Chicago’s John G. Shedd Aquarium announced the launch of the Aquarium Microbiome Project today — the first-ever study exploring the microscopic living community in a controlled aquarium environment and its impact on the animals that live in them. The collaborative research project will revolutionize water quality standards, enhancing best practices to create aquatic environmental conditions for the optimal health of animals in zoological settings and in the wild.
The study partners include Argonne National Laboratory, the University of Illinois, the Illinois Institute of Technology and the U.S. Department of Agriculture.
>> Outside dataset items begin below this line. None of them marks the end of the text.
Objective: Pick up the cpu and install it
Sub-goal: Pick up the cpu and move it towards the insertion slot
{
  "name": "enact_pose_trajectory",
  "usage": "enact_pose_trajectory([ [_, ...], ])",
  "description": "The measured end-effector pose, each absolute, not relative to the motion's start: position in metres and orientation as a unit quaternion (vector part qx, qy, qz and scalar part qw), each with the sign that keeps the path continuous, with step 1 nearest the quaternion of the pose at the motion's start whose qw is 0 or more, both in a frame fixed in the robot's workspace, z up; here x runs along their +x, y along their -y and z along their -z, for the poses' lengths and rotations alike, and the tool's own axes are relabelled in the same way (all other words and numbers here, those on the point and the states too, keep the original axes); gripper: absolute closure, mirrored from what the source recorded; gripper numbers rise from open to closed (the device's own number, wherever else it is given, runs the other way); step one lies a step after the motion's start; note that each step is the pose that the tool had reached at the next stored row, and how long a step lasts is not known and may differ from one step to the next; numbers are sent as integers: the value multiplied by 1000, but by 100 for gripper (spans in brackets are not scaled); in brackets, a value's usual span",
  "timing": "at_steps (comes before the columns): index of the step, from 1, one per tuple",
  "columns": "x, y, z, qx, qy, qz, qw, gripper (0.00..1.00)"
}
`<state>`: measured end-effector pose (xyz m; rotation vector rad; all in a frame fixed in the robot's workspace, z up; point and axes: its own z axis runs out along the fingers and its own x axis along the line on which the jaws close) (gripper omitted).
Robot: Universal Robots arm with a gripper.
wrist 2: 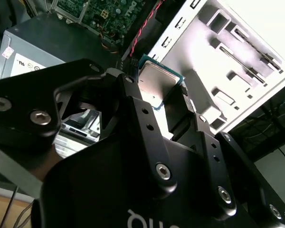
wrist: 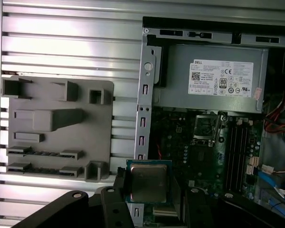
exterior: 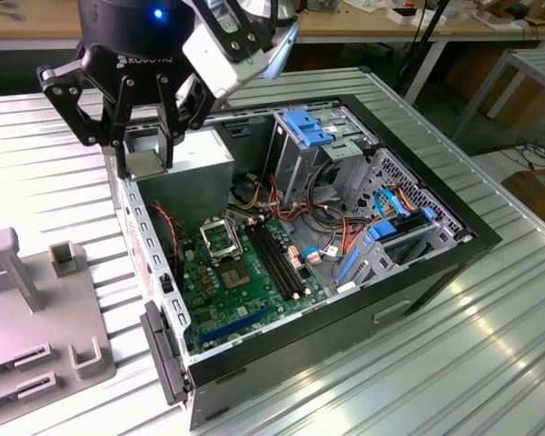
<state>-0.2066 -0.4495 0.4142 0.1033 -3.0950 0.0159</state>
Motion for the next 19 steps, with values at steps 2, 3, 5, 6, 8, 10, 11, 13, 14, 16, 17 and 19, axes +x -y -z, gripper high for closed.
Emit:
enact_pose_trajectory([
  [2, -203, 450, -413, 33, 999, -5, 22, 53],
  [3, -197, 449, -412, 33, 999, -5, 22, 53],
  [5, -182, 449, -410, 33, 999, -5, 22, 53],
  [6, -177, 450, -408, 33, 999, -5, 22, 53],
  [8, -173, 450, -406, 33, 999, -5, 22, 53],
  [10, -168, 450, -402, 33, 999, -5, 22, 53],
  [11, -166, 450, -401, 33, 999, -5, 22, 53],
  [13, -159, 450, -399, 33, 999, -5, 22, 53],
  [14, -155, 450, -398, 33, 999, -5, 22, 53],
  [16, -146, 450, -397, 33, 999, -5, 22, 53],
  [17, -142, 450, -396, 33, 999, -5, 22, 53],
  [19, -133, 450, -395, 33, 999, -5, 22, 53],
])
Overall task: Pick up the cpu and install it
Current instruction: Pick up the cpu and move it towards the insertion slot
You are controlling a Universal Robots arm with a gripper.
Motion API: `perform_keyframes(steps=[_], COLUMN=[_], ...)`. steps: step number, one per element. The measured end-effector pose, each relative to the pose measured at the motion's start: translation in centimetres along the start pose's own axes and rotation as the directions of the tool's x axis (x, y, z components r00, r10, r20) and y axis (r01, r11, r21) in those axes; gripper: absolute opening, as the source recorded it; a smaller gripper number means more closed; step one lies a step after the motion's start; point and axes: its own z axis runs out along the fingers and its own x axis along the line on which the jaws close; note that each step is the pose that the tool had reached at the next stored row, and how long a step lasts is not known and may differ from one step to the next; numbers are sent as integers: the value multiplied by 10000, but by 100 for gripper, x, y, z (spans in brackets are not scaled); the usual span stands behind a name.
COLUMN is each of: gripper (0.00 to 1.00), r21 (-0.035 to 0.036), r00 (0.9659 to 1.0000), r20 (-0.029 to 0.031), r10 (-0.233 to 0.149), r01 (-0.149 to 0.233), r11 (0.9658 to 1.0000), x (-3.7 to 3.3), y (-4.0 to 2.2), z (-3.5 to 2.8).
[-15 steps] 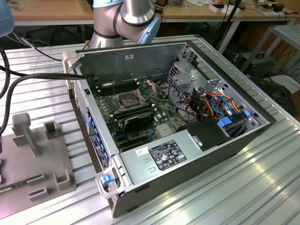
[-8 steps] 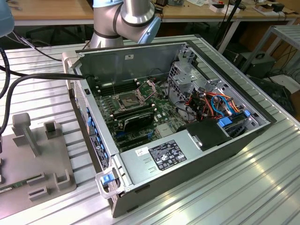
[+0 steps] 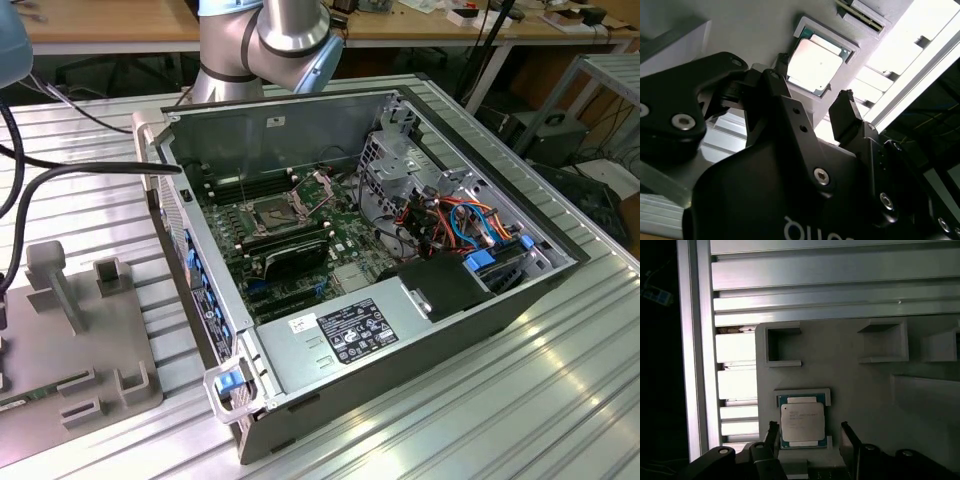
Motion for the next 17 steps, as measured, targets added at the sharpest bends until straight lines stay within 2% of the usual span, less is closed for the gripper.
perform_keyframes(steps=[6,8,12,17], gripper=[60,60,60,60], r21=[1,2,3,7], r00=[10000,10000,10000,10000], r20=[-2,0,0,1], r10=[0,1,1,0], r01=[0,-1,-1,0], r11=[10000,10000,10000,10000], x=[2,2,2,3], y=[-5,-7,-8,-10], z=[119,194,217,277])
“Argonne is extremely pleased to partner with the Shedd Aquarium and the other project collaborators on this important microbiome research,” said Jack Gilbert, an Argonne microbial ecologist whose ongoing research is focused on exploring how microbial communities assemble themselves in natural and man-made environments. “It is our belief that what we learn about aquarium ecosystems will have a significant impact on understanding how we can effectively manage these and other human environments in the best way possible.”
The Aquarium Microbiome Project will focus on animal health, creating the best aquatic environment possible by identifying elements that support good microbes and maintaining a more balanced microbiome makeup in waters at aquariums and all over the world. In fact, over 98 percent of naturally occurring biogeochemical processes in the oceans are directed by the microbes that live in them.